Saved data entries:

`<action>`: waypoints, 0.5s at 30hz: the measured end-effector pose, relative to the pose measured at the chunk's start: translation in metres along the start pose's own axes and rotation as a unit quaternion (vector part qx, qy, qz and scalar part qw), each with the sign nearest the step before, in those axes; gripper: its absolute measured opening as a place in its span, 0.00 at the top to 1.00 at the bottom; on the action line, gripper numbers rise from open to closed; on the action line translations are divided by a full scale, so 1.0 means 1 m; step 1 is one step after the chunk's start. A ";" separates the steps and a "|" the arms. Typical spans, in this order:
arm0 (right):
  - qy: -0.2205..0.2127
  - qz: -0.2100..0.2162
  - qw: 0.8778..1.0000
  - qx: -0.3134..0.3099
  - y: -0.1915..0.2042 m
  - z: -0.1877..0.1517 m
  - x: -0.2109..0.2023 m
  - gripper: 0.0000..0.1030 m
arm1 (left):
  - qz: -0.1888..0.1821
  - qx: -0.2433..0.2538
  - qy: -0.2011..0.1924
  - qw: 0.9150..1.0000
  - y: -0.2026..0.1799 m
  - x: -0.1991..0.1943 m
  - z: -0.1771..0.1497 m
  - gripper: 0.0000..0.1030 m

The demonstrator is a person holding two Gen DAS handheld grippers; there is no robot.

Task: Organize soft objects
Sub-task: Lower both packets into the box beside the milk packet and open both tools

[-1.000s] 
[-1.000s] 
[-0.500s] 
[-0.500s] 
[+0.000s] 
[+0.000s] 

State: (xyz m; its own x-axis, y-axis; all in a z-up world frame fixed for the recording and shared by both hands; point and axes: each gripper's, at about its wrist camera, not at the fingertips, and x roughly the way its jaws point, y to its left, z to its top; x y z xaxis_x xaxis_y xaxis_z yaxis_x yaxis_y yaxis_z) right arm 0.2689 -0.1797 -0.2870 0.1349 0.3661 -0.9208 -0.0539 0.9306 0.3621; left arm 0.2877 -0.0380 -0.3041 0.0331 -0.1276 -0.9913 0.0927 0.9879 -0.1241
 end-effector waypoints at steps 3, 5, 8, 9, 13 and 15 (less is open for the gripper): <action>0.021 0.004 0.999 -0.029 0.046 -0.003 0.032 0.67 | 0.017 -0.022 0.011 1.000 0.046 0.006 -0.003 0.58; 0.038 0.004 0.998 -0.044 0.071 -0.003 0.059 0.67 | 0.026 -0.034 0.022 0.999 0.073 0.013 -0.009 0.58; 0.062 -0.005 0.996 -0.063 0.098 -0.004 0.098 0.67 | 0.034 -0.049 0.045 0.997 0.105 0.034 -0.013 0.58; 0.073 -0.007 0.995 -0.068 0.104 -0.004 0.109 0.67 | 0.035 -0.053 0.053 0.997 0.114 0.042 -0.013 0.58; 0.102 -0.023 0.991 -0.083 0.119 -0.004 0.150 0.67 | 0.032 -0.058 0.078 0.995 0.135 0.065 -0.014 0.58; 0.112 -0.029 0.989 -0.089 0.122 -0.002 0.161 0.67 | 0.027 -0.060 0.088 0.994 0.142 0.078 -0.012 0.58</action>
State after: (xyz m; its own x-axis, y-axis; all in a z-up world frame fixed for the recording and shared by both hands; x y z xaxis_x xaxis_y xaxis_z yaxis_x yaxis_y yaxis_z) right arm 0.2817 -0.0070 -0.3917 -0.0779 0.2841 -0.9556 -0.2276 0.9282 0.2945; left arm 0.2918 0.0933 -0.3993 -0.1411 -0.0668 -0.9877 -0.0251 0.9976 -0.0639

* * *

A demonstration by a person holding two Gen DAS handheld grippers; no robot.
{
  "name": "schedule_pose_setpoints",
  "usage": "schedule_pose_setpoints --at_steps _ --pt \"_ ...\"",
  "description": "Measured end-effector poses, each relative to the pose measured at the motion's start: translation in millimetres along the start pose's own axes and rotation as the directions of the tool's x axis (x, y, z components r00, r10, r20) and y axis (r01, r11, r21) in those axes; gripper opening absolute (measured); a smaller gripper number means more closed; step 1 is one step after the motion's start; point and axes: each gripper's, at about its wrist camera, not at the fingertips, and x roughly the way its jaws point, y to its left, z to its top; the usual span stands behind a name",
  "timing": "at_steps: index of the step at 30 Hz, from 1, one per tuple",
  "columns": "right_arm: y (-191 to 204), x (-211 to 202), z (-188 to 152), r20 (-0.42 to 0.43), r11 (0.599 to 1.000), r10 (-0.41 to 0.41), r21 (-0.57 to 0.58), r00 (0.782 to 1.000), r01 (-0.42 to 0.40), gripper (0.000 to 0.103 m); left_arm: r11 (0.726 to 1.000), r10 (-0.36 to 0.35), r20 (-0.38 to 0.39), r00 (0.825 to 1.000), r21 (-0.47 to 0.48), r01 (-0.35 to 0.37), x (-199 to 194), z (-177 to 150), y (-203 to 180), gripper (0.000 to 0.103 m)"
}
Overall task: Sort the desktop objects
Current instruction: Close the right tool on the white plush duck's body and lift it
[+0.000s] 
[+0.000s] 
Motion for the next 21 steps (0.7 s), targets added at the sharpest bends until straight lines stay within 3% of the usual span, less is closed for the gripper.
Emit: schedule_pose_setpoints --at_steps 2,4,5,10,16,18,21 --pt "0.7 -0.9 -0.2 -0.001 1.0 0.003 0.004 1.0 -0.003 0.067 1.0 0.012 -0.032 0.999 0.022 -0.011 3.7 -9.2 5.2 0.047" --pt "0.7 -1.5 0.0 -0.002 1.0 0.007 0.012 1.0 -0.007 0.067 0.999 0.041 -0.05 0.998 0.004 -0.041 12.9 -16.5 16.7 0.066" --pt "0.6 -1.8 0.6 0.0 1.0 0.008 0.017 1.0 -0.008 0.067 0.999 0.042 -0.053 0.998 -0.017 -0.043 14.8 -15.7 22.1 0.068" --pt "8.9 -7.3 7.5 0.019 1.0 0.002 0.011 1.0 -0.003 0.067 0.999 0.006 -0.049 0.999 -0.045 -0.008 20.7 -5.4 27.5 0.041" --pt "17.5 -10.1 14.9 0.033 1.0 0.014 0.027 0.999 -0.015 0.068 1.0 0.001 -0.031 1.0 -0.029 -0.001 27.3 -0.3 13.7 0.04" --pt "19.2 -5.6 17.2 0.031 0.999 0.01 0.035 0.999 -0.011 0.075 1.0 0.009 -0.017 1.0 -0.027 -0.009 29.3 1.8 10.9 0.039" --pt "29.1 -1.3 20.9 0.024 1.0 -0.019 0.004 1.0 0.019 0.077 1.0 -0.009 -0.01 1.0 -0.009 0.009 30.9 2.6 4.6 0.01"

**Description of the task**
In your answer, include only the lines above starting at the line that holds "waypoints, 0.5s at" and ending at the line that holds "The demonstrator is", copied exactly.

**Output for this task**
`<action>`: waypoints, 0.5s at 30hz: the measured end-effector pose, relative to the pose measured at the chunk's start: translation in metres along the start pose's own axes and rotation as a unit quaternion (vector part qx, qy, qz and scalar part qw), each with the sign nearest the step before, in those axes; gripper: its absolute measured opening as a place in its span, 0.00 at the top to 1.00 at the bottom; on the action line, gripper numbers rise from open to closed; on the action line translations are divided by a full scale, so 1.0 means 1 m; step 1 is one step after the chunk's start. A ";" separates the steps and a "|" the arms. Typical spans, in this order:
arm0 (right):
  - qy: -0.2205..0.2127
  - qz: -0.2100..0.2162
  - qw: 0.8778..1.0000
  - qx: -0.3134..0.3099
  - y: -0.1915..0.2042 m
  - z: -0.1877..0.1517 m
  - x: -0.2109..0.2023 m
  - gripper: 0.0000..0.1030 m
arm1 (left):
  - qz: -0.1888..0.1821
  - qx: -0.2433..0.2538
  - qy: -0.2011..0.1924
  - qw: 0.9150..1.0000
  - y: -0.2026..0.1799 m
  - x: -0.1991..0.1943 m
  - z: -0.1771..0.1497 m
  - gripper: 0.0000..0.1030 m

The demonstrator is a person holding two Gen DAS handheld grippers; there is no robot.

The given answer completes the exercise.